The summit also recognised that climate destruction often transcends the limits of adaptation, and requires innovative approaches to address loss and damage. That is why the operationalisation of the loss and damage fund was a landmark development designed to support developing nations, particularly those most vulnerable, such as Vietnam, to cope with catastrophic losses and costly damages incurred from the unavoidable impacts of climate change-induced disasters. The fund received initial commitments of just under $800 million.
Secondly, COP28 successfully overcame the deadlock in prior negotiations relating to the gap towards the 1.5-degree target. The summit concluded with a historic call to “transition away” from fossil fuels, signaling the beginning of the end of the fossil fuel era.
However, the outcome contains ambiguous language, making reference to “transitioning away from fossil fuels in energy systems,” compared to more ambitious calls for phasing out or phasing down fossil fuels.
At COP28, more than 130 countries endorsed a global renewables and energy efficiency pledge, committing to triple renewable energy and double the rate of energy efficiency improvement by 2030. Vietnam, despite its growing energy demand, bold international leadership in committing to a 2050 net-zero goal, and impressive national efforts to decarbonise its economy and transform its energy systems, is among the countries that have yet to endorse this pledge.
Vietnam did, however, join a group of 66 countries with the global pledge to reduce cooling-related emissions by 68 per cent by 2050 compared to 2022 levels.
Thirdly, although large volumes of climate finance were pledged at COP28, including $57 billion in new commitments in the first four days alone, developed countries are coming up short of their current commitment to provide $100 billion annually in climate finance to developing nations. With developing countries’ needs estimated to be at least $6 trillion by 2030, we expect to see the adoption of a more ambitious climate finance goal at COP29.
The fourth aspect is that significant progress was made in terms of new commitments. These include 153 countries signing a declaration on sustainable agriculture, resilient food systems, and climate action. This aims to transform food systems to be more resilient and sustainable, reduce methane emissions, support gender-responsive transitions, protect people’s health from mounting climate impacts, and conserve nature.

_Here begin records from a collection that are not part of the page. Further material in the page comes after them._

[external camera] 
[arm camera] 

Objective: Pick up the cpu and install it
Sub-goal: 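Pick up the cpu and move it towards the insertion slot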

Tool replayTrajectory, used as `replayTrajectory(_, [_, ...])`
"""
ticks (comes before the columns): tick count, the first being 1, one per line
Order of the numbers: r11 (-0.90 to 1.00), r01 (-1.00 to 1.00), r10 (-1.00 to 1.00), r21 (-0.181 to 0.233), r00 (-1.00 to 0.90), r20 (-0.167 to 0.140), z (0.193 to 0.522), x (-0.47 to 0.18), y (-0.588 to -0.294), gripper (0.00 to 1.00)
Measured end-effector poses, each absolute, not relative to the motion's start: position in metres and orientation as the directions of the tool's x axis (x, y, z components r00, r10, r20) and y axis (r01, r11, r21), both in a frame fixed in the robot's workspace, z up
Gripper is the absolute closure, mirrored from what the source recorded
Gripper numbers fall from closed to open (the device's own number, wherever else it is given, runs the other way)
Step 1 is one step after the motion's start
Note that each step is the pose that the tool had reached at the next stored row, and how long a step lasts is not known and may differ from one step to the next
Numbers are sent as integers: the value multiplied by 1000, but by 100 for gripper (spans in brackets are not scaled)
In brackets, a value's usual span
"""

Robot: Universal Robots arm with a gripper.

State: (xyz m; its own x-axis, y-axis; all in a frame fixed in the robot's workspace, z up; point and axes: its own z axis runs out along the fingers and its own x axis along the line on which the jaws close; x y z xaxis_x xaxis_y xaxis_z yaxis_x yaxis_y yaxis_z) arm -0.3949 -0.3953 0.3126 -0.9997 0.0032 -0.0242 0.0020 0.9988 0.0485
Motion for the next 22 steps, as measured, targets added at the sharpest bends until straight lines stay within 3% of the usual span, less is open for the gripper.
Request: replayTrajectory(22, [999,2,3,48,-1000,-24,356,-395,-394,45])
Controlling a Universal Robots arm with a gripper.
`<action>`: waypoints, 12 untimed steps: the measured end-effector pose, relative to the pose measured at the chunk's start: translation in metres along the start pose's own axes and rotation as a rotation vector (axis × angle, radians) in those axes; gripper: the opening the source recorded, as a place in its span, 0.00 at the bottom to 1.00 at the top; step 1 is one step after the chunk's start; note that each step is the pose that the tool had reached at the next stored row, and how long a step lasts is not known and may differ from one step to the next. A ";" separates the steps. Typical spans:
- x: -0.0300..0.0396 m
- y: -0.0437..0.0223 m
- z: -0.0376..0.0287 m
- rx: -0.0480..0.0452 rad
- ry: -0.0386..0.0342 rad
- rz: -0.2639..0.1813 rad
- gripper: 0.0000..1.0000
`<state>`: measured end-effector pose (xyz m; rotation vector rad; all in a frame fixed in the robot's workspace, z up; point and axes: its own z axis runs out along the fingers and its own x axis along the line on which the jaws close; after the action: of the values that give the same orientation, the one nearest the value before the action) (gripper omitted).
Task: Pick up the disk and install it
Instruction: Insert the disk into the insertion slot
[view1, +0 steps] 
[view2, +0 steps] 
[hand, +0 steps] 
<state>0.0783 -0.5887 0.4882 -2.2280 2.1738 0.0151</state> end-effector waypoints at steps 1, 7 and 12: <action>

Such agreements could not be timelier for Vietnam, given the country’s commitment to the implementation of its Just Energy Transition Partnership (JETP), agreed in December 2022. Under the JETP, international partners and leading financial institutions have committed to mobilise $15.5 billion over the next few years to catalyse Vietnam’s energy transition.
The JETP will support Vietnam with policy reform and development, technology transfer, investments in renewable energy development, improved energy efficiency, power grid upgrading and modernisation, skills development and capacity building for the transition, and increased private sector participation. It is expected to kickstart the shift away from fossil fuels and coal power, expedite the adoption of cleaner, renewable energy sources, and drive more foreign green investments into the country.
Among the most significant outcomes of COP28 for Vietnam was the successful launch of the JETP Resource Mobilisation Plan. The plan outlines a roadmap for Vietnam to mobilise the necessary financial resources and prioritise projects supporting its objectives. The effective implementation of JETP will support Vietnam to transform its economy to one that is green, low-carbon, and climate-resilient, while ensuring that the transition is just, equitable, and inclusive.
The commitments made during COP28, as well as Vietnam’s own path to a net-zero economy, present new development and business opportunities for the country, as well as prospects for increased regional and international collaboration in science, technology and innovation.
This was reaffirmed by Prime Minister Pham Minh Chinh, who had several bilateral meetings with global leaders and international companies at COP28 to garner support for investments in renewable energy and Vietnam’s green economy. The prime minister also committed to continue policy reform to create an improved enabling environment for investments.
To maximise these opportunities and support the flow of preferential climate finance and investments into the country to drive its development objectives, Vietnam should focus on priority areas identified by domestic and international investors.
Investors point to regulatory clarity and consistency as an important obstacle. In an environment of rapid change, overlapping and conflicting rules issued by central government agencies and local authorities generate uncertainty and complicate efforts of businesses to attract financing. The shortage of long-term, Vietnam dong-denominated financing remains a major constraint on domestic investors.
In the absence of deep and liquid secondary financial markets, the government must step in to create new mechanisms to ensure that financing is available for slow-gestating projects on reasonable terms.
Vietnamese businesses, including small- and medium-sized enterprises (SMEs), will have more opportunities to invest in new market segments and products, and participate in global supply chains. However, they require support. Technical help is needed, especially for SMEs, to enable them to compete in export markets and integrate into global supply chains.
Incentives must be developed for investments in energy efficiency, and we must find ways to improve their affordability. High upfront investment costs and limited funding for energy efficiency projects in Vietnam present challenges, particularly for SMEs. The cheapest energy is the one we don’t use, and so energy efficiency must remain a top national priority.
Above all, Vietnam’s energy transition must continue to aim for justice and equality for all; not only must the energy transition not bring about negative impacts on communities, but it should generate new opportunities and contribute to shared prosperity, especially for those that are most vulnerable.
The just transition must be people-centred, serving as a driver of new and improved employment opportunities, poverty eradication and social justice, so that no-one is left behind.
Climate change requires revitalised cooperation at the global level and solutions that span across borders. Along with his cautionary remarks, UN Secretary-General Guterres offered some hope that if collective, resolute action is taken, it is not too late. Only through concerted action can we create a greener, more prosperous and equitable future for all.